* _Required action_: The exact lines of the listing, from its first through the line that contains "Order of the", are to make up the answer, and pictures are to be left out.

* _Data provided_:

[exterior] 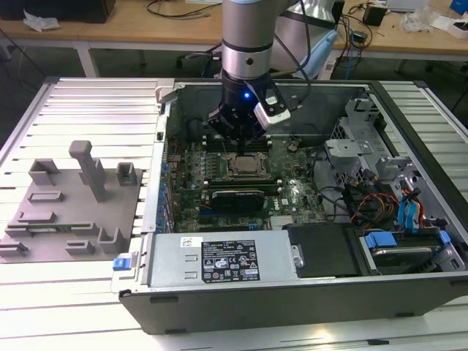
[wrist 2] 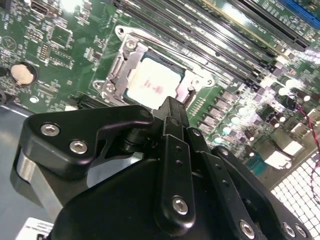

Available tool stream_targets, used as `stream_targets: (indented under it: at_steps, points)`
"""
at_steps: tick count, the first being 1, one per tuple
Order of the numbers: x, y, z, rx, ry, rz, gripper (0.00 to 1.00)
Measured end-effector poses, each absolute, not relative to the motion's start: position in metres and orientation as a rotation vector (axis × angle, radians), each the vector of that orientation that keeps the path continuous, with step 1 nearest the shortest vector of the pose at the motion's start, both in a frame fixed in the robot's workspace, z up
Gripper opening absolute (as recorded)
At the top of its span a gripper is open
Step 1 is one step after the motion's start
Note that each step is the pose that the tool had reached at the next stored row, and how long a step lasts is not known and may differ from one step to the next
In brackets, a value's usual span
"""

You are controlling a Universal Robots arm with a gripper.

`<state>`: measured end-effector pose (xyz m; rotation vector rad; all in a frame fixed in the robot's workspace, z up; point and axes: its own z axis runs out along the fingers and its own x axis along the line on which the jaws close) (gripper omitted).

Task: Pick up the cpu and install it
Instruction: 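Install the first cpu locking lever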

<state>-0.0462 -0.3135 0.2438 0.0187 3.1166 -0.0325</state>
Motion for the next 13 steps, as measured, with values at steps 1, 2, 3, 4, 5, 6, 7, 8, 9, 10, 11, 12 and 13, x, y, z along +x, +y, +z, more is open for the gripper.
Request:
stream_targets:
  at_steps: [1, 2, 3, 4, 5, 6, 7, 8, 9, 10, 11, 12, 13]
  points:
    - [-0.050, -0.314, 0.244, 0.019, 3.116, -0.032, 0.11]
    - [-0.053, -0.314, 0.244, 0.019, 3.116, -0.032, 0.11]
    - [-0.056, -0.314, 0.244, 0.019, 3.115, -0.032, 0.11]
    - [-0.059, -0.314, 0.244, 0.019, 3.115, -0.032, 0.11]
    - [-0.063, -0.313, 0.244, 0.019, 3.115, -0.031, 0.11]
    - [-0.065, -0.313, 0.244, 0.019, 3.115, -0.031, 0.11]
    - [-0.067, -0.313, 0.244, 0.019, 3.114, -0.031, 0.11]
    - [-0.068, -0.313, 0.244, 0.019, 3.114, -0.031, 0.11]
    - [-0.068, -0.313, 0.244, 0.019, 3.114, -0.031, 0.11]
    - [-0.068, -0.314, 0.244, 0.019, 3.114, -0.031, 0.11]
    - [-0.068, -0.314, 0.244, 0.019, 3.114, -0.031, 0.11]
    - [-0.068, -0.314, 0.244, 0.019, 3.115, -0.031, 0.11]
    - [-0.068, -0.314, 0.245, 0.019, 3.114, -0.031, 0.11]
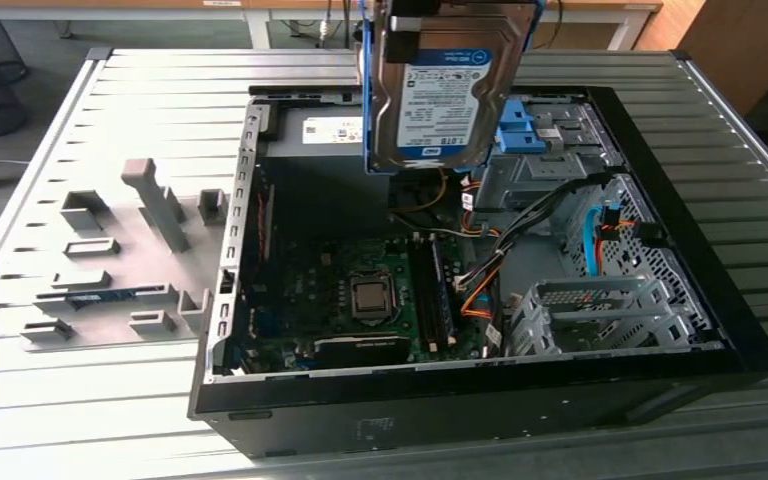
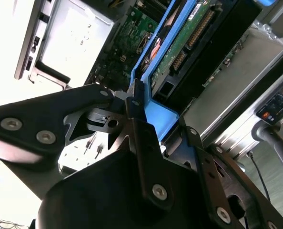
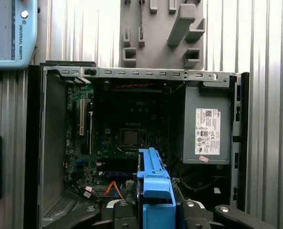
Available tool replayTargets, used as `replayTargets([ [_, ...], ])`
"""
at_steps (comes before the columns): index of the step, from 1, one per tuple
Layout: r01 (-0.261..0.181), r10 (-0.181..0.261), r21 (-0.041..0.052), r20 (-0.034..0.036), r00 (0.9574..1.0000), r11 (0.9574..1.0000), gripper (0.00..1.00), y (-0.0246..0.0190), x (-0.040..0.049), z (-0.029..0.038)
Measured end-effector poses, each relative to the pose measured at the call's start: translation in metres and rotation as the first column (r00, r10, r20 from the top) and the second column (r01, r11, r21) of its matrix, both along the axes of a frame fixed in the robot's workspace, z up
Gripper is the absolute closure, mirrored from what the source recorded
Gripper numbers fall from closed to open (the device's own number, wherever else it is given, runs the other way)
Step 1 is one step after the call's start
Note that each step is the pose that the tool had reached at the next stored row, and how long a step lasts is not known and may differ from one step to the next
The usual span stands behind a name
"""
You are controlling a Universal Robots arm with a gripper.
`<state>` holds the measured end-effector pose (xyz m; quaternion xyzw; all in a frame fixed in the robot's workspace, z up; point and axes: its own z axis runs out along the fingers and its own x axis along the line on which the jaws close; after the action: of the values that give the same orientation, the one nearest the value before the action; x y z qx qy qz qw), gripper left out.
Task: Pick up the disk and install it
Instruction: 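Insert the disk into the insertion slot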
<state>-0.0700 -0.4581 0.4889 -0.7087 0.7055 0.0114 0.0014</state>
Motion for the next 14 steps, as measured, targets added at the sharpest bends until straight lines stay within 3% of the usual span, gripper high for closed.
replayTargets([
  [4, 0.000, 0.000, -0.0001, -0.0035, 1.0000, 1.0000, 0.63, -0.0003, 0.0144, 0.0000],
  [8, 0.000, 0.000, 0.0000, -0.0035, 1.0000, 1.0000, 0.63, -0.0009, 0.0165, -0.0002],
  [14, 0.000, 0.000, 0.0001, -0.0034, 1.0000, 1.0000, 0.63, -0.0116, 0.0165, -0.0006],
])
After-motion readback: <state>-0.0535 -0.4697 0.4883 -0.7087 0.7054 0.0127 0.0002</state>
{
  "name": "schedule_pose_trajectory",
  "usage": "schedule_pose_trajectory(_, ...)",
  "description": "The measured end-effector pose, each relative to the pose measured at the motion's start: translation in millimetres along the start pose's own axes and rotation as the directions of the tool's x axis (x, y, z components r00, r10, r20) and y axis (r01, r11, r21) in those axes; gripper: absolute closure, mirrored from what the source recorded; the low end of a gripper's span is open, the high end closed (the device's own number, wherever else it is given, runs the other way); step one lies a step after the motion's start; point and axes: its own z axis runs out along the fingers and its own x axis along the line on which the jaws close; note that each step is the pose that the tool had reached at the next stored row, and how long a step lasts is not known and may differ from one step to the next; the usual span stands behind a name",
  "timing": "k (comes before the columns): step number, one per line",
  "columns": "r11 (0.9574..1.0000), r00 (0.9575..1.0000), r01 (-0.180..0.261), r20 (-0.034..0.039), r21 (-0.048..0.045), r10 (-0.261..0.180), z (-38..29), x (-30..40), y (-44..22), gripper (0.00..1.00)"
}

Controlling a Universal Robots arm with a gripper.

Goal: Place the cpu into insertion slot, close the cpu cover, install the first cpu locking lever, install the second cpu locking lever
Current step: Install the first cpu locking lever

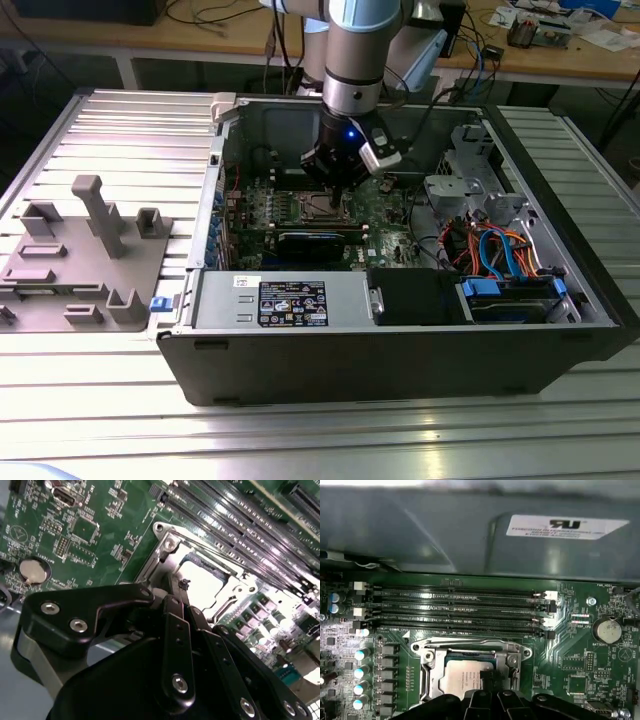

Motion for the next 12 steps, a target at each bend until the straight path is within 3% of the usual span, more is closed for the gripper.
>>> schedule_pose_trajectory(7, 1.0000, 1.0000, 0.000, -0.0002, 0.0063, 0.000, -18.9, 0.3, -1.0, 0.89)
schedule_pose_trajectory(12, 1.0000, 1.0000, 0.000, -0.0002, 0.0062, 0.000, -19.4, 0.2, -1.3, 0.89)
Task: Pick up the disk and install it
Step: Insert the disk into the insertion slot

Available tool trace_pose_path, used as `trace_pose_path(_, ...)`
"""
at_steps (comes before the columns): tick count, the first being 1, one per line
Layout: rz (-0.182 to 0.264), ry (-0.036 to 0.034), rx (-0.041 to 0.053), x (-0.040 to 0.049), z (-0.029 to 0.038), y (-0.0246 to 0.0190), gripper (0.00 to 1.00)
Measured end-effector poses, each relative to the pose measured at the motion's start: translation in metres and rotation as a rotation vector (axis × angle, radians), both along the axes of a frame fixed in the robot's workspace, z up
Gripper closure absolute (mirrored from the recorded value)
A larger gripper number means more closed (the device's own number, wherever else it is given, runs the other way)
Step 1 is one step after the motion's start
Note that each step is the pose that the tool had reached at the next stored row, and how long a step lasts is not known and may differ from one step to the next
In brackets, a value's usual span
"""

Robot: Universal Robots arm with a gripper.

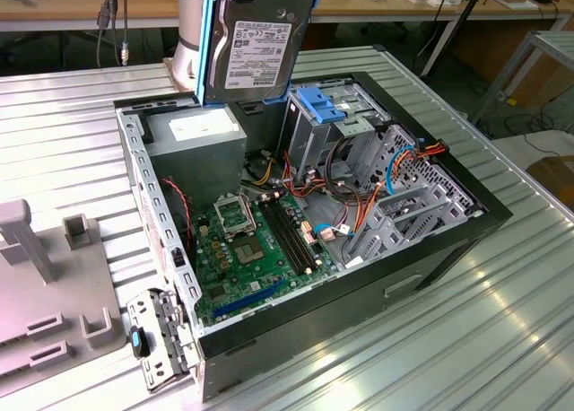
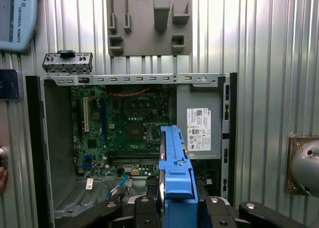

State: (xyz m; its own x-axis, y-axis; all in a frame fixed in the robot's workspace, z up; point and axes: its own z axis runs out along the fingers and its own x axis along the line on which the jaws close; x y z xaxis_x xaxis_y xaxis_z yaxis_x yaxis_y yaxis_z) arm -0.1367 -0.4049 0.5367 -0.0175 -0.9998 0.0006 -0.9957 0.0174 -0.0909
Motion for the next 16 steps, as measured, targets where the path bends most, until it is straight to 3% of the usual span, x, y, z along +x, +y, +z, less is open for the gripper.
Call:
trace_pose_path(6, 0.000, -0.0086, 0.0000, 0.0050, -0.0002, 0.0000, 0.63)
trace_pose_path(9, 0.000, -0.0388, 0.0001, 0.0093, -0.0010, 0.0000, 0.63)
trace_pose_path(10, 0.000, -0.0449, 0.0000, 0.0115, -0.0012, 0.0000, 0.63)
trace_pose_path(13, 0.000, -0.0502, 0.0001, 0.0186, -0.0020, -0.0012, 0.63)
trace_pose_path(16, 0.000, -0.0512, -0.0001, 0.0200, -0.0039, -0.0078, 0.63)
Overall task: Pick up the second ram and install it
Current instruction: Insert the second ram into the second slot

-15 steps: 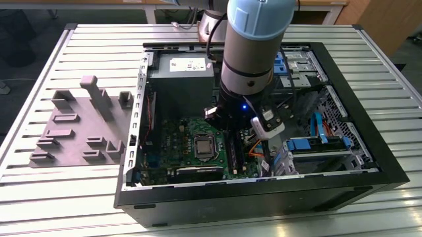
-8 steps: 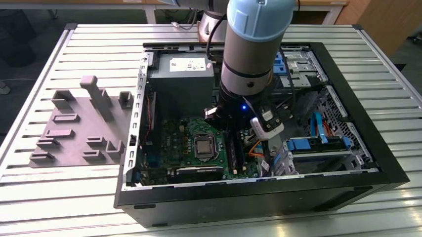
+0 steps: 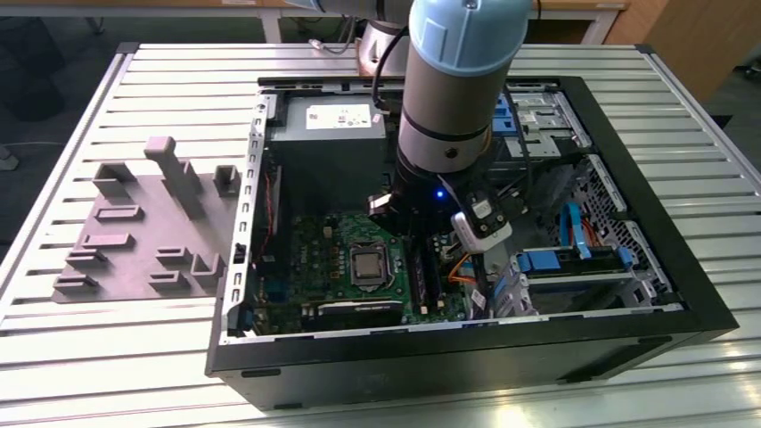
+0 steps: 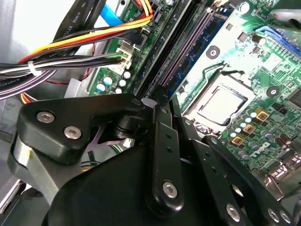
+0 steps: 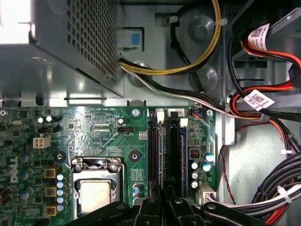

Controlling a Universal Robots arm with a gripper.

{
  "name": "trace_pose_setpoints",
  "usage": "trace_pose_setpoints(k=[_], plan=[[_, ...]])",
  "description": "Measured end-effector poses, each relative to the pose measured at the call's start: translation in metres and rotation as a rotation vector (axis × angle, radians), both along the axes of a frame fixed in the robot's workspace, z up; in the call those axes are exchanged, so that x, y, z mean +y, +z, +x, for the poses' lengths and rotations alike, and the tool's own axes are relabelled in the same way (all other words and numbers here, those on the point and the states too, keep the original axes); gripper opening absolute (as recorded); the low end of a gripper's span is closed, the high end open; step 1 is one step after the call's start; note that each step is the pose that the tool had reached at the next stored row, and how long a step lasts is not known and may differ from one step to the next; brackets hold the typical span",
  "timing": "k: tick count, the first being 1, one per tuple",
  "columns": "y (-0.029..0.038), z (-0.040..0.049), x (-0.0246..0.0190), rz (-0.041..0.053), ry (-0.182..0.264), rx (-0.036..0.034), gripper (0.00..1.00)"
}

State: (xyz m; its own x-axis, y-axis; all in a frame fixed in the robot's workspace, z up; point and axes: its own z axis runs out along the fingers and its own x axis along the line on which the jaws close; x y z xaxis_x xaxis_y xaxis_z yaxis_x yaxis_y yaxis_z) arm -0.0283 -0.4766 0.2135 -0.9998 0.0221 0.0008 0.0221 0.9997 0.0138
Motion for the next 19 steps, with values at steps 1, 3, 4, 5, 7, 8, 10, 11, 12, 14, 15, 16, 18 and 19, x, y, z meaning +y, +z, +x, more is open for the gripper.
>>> trace_pose_setpoints(k=[1,3,4,5,7,8,10,11,12,14,15,16,18,19], plan=[[-0.0001,0.0000,0.0000,0.0000,0.000,0.0000,0.14],[-0.0002,0.0000,0.0000,0.0000,0.002,0.0000,0.14],[-0.0003,0.0000,0.0000,0.0000,0.003,0.0000,0.14],[-0.0004,0.0000,0.0000,0.0001,0.005,0.0000,0.14],[-0.0006,0.0000,0.0000,0.0001,0.007,0.0000,0.14],[-0.0007,0.0000,0.0001,0.0000,0.008,0.0000,0.14],[-0.0012,0.0000,0.0001,0.0002,0.010,-0.0001,0.14],[-0.0018,0.0001,0.0001,0.0004,0.011,-0.0001,0.14],[-0.0024,0.0001,0.0001,0.0003,0.011,-0.0001,0.14],[-0.0037,0.0000,0.0001,0.0001,0.012,0.0000,0.14],[-0.0046,0.0000,0.0001,0.0002,0.012,0.0000,0.14],[-0.0054,0.0000,0.0001,0.0001,0.012,0.0001,0.14],[-0.0066,0.0000,0.0000,0.0000,0.012,0.0005,0.14],[-0.0066,0.0000,0.0000,-0.0002,0.012,0.0005,0.14]])
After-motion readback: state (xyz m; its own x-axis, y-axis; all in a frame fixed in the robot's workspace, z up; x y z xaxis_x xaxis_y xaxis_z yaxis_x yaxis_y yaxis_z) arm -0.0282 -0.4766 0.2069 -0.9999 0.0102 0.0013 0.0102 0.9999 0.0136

* _Answer box_:
[exterior] 
[wrist 2] 

Available tool stream_targets, used as `stream_targets: (indented under it: at_steps, points)`
"""
at_steps: tick count, the first being 1, one per tuple
Order of the numbers: x, y, z, rx, ry, rz, gripper (0.00 to 1.00)

No more work is needed for this exercise.